Lo studio descrive una complessa cascata di eventi scatenati dalla presenza della potente fusione genica che convergono nell'aumento della attività mitocondriale. Applicando un'ampia serie di analisi, gli scienziati hanno scoperto che Fgfr3-Tacc3 attiva una proteina chiamata Pin4. Dopo l'attivazione, Pin4 raggiunge altri piccoli organelli cellulari, i perossisomi, che normalmente metabolizzano grassi e producono carburante per l'attività mitocondriale. E il numero di questi perossisomi aumenta di 4-5 volte, così come aumenta la loro attività metabolica causando l'accumulo nella cellula di sostanze ossidanti che stimolano la produzione di Pgc1-alfa, fattore fondamentale per il metabolismo mitocondriale, il quale diventa libero di stimolare in maniera scoordinata l'attività dei mitocondri e la produzione di energia.

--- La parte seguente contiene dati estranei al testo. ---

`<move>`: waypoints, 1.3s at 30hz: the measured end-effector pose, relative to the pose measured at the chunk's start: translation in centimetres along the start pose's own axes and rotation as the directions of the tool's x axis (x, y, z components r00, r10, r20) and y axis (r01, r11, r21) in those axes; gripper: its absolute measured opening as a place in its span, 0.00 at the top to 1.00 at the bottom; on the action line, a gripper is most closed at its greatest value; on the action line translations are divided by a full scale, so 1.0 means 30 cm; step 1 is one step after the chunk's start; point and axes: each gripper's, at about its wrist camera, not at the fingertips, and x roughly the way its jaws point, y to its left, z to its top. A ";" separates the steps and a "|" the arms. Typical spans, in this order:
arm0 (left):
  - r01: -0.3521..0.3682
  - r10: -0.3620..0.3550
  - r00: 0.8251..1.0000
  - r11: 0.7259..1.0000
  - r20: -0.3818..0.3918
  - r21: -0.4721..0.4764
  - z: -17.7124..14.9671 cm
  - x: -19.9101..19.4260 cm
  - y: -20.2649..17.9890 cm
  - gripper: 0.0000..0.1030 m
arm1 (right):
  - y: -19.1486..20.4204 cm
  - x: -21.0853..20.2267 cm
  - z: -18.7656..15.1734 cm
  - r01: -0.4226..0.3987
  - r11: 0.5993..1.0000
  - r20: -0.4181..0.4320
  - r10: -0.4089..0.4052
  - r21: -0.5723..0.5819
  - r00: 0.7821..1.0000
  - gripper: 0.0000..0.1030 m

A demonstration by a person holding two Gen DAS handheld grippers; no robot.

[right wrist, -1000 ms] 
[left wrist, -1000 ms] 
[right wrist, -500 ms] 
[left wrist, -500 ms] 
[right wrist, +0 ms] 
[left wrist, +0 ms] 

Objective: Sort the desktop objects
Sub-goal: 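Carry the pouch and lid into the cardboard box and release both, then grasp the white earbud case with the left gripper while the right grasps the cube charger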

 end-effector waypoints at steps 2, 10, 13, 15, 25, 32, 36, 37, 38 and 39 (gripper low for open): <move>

"Il nostro studio fornisce la prima evidenza che geni-chiave dello sviluppo tumorale causano direttamente un'iperattività mitocondriale", sottolinea Lasorella, co-leader dello studio. Si individua anche per la prima volta "il coinvolgimento dei perossisomi nell'evoluzione tumorale" e il lavoro "ci suggerisce come poter incidere sulle fonti energetiche cellulari per colpire il tumore. Infatti, in esperimenti su cellule tumorali in coltura e in modelli animali di glioblastoma generati da Fgfr3-Tacc3, il trattamento con gli inibitori del metabolismo mitocondriale ha interrotto la produzione di energia e fermato la crescita tumorale".

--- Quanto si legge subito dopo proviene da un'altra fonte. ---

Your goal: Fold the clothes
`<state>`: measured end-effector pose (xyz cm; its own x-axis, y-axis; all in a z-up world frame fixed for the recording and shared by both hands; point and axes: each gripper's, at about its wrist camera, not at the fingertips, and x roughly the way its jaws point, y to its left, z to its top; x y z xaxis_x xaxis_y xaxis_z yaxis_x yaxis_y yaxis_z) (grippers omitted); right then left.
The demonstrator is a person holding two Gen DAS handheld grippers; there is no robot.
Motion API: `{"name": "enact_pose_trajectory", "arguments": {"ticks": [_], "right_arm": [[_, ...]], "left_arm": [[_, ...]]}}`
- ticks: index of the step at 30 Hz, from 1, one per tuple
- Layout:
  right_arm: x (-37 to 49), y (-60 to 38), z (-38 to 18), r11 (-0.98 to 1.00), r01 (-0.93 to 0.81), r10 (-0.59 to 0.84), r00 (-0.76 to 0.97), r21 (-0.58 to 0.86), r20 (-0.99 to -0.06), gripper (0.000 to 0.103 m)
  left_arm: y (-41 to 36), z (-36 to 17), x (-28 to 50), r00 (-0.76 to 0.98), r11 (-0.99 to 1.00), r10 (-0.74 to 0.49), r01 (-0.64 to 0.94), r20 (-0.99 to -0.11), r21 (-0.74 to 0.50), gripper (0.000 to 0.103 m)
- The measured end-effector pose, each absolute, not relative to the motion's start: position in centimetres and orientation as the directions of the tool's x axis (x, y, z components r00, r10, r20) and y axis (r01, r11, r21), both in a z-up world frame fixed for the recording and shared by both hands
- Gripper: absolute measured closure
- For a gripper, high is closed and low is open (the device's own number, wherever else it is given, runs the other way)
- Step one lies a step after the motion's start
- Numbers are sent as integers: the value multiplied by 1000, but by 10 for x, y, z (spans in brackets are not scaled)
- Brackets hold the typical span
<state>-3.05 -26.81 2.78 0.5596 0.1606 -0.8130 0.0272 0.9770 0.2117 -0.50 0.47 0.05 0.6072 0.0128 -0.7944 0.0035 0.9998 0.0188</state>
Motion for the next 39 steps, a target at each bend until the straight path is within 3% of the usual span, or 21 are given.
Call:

Secondo gli scienziati, dunque, la combinazione di farmaci che inibiscono l'attività mitocondriale e quella enzimatica di Fgfr3-Tacc3 potrebbe risultare utile nel trattamento dei tumori che contengono la fusione dei due geni. In studi precedenti i ricercatori della Columbia University avevano dimostrato che 'farmaci bersaglio', che bloccano direttamente l'attività enzimatica della fusione genica, portavano a un aumento della sopravvivenza di topi affetti da glioblastoma. Per questo vengono attualmente testati in pazienti con il tumore cerebrale positivo per Fgfr3-Tacc3 in studi clinici diretti da uno dei co-autori dello studio pubblicato su Nature, Marc Sanson dell'ospedale Pitié Salpetriere a Parigi.

"Farmaci che inibiscono enzimi di tipo chinasi sono stati usati in alcuni tipi di tumori con risultati incoraggianti - conclude Iavarone - Tuttavia, con il tempo il cancro diventa resistente a questi farmaci e progredisce. Ipotizziamo che si possano prevenire resistenza e recidiva tumorale attraverso una simultanea inibizione del metabolismo mitocondriale e di Fgfr3-Tacc3. E stiamo testando questa nuova ipotesi nei nostri laboratori della Columbia University".